PROBLEM DETAILS> Exactly the lines from the start of the data below through the line containing "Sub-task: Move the" must be returned, and no others.

(Entries taken from a collection)
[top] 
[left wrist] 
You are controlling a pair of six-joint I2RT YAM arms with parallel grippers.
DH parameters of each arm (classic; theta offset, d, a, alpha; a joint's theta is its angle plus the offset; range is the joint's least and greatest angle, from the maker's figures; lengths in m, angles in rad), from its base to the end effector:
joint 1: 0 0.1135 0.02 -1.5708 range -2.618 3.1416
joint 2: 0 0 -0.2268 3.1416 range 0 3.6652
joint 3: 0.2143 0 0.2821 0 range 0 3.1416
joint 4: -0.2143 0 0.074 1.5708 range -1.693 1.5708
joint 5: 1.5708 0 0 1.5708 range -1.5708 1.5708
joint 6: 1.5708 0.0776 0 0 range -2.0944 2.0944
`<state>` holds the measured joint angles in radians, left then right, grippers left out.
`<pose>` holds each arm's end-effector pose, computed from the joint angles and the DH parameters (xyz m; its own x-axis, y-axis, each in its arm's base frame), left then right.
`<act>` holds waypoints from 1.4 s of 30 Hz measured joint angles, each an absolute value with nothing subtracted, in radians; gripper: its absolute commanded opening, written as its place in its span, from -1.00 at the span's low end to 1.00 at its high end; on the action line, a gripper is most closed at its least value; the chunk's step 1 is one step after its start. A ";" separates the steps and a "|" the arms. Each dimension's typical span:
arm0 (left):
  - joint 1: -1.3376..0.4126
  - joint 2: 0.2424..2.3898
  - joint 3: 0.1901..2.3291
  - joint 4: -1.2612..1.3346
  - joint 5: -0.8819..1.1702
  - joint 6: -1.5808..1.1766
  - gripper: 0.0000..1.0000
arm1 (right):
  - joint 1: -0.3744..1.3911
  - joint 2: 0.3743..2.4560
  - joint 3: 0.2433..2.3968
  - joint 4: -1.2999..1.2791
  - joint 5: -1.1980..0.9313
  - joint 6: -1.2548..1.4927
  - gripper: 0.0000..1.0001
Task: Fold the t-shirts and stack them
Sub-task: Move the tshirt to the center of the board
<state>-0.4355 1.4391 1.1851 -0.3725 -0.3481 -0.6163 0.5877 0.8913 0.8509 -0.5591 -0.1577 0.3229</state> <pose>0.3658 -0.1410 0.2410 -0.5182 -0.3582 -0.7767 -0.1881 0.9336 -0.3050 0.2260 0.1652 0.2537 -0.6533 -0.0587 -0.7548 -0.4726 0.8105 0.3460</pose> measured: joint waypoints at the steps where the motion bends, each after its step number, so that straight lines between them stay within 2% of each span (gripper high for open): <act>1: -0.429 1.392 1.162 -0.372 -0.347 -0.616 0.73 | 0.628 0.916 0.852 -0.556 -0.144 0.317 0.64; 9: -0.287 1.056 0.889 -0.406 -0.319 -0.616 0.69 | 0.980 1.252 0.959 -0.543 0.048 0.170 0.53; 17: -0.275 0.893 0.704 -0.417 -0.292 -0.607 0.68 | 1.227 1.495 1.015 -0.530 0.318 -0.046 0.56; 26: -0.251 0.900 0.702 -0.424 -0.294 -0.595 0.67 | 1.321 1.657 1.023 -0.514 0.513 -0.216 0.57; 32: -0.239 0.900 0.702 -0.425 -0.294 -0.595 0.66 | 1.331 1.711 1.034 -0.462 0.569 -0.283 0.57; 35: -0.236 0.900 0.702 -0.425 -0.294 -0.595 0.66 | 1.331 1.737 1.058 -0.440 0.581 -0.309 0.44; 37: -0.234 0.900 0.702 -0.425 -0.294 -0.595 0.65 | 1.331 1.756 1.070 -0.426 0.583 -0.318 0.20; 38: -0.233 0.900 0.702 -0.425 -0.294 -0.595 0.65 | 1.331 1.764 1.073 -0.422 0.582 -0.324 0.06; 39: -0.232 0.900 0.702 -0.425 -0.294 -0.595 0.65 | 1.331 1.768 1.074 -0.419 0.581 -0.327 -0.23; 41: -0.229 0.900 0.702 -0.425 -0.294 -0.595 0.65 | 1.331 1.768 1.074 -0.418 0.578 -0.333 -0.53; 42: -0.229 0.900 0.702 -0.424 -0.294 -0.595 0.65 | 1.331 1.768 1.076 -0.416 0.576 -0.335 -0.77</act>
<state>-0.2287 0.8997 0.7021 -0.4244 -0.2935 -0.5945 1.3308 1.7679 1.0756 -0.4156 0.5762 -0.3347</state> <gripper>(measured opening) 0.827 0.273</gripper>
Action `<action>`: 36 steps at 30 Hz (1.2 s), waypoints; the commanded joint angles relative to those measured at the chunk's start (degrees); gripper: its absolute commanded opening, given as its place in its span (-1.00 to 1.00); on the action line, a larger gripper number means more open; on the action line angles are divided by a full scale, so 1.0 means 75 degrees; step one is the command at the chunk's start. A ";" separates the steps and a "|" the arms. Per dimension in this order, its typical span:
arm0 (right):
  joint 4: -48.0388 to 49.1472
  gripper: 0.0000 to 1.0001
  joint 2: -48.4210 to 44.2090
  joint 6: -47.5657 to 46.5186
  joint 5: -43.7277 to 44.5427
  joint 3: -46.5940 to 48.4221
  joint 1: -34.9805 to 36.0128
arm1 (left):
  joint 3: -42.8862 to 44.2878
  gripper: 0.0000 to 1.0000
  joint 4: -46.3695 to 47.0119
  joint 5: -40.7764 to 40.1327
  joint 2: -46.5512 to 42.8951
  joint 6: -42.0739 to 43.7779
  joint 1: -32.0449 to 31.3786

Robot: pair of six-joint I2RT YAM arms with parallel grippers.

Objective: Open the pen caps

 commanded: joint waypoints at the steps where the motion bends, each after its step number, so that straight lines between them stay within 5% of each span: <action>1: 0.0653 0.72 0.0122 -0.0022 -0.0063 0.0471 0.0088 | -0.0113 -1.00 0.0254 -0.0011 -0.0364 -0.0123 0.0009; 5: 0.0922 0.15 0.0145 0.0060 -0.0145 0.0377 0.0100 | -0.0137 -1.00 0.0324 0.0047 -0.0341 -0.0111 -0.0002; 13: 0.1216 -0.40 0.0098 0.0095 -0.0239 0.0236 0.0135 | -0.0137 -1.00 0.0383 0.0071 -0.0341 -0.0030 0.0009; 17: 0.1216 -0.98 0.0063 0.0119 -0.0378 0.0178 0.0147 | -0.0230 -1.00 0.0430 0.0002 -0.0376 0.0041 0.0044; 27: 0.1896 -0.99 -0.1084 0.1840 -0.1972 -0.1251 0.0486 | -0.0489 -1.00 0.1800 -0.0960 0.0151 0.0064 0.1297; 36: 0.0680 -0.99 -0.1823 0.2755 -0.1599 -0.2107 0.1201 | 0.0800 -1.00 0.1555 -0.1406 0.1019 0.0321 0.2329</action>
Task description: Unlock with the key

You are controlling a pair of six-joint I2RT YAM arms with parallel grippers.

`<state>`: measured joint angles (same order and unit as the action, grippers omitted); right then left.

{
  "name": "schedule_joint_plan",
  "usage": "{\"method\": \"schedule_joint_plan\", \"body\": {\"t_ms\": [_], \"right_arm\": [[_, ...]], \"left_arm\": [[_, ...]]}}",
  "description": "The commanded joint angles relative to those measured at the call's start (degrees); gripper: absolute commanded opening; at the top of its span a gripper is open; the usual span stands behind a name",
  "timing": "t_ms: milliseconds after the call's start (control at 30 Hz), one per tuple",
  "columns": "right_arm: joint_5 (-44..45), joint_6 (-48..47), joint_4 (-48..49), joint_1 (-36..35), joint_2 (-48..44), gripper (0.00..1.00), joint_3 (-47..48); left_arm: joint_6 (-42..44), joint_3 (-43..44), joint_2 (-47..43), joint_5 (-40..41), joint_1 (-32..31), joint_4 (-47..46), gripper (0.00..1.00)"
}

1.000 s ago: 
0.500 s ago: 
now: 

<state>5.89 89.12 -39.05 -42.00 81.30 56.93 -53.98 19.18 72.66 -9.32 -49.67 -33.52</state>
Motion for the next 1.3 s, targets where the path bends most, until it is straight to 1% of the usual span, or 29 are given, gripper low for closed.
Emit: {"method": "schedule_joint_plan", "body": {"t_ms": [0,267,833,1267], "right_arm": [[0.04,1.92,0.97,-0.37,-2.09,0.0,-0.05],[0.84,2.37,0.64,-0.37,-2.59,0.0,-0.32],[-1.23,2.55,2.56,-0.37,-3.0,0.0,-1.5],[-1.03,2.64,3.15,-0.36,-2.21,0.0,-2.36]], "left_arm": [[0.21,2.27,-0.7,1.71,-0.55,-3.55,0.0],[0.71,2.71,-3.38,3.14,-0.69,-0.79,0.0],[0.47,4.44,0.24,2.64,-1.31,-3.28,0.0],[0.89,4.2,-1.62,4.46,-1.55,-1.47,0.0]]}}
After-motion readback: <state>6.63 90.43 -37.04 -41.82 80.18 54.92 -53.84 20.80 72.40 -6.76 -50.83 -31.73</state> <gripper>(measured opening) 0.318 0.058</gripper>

WRITTEN SOLUTION>
[top] 
[left wrist] 
You are controlling a pair of six-joint I2RT YAM arms with parallel grippers.
DH parameters of each arm (classic; theta offset, d, a, alpha; a joint's theta is its angle plus the offset; range is the joint's least and greatest angle, from the maker's figures; lengths in m, angles in rad), from its base to the end effector:
joint 1: 0 0.1135 0.02 -1.5708 range -2.618 3.1416
joint 2: 0 0 -0.2268 3.1416 range 0 3.6652
joint 3: 0.2143 0 0.2821 0 range 0 3.1416
joint 4: -0.2143 0 0.074 1.5708 range -1.693 1.5708
joint 5: 1.5708 0 0 1.5708 range -1.5708 1.5708
joint 6: 1.5708 0.0776 0 0 range -2.0944 2.0944
`<state>` holds the measured joint angles in radians, left then right, grippers left out.
`<pose>` holds each arm's end-effector pose, computed from the joint angles and the DH parameters (xyz m; its own x-axis, y-axis, each in its arm's base frame), left then right.
`<act>` holds waypoints from 1.4 s of 30 Hz measured joint angles, each an absolute value with nothing subtracted, in radians; gripper: its absolute commanded opening, written as its place in its span, from -1.00 at the span's low end to 1.00 at its high end; on the action line, a gripper is most closed at its least value; the chunk's step 1 is one step after its start. A ";" separates the steps and a "|" the arms. Each dimension's typical span:
arm0 (left):
  - joint 1: -1.3376..0.4126
  - joint 2: 0.2424..2.3898
  - joint 3: 0.1901..2.3291
  - joint 4: -1.2612..1.3346
  - joint 5: -0.8819..1.1702
  - joint 6: -1.5808..1.1766
  - gripper: 0.0000..1.0000
arm1 (right):
  - joint 1: -0.3744..1.3911
  - joint 2: 0.3743..2.4560
  - joint 3: 0.2433..2.3968
  - joint 4: -1.2999..1.2791
  - joint 5: -1.1980..0.9313
  - joint 6: -1.2548..1.4927
  - gripper: 0.0000..1.0001
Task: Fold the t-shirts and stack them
Sub-task: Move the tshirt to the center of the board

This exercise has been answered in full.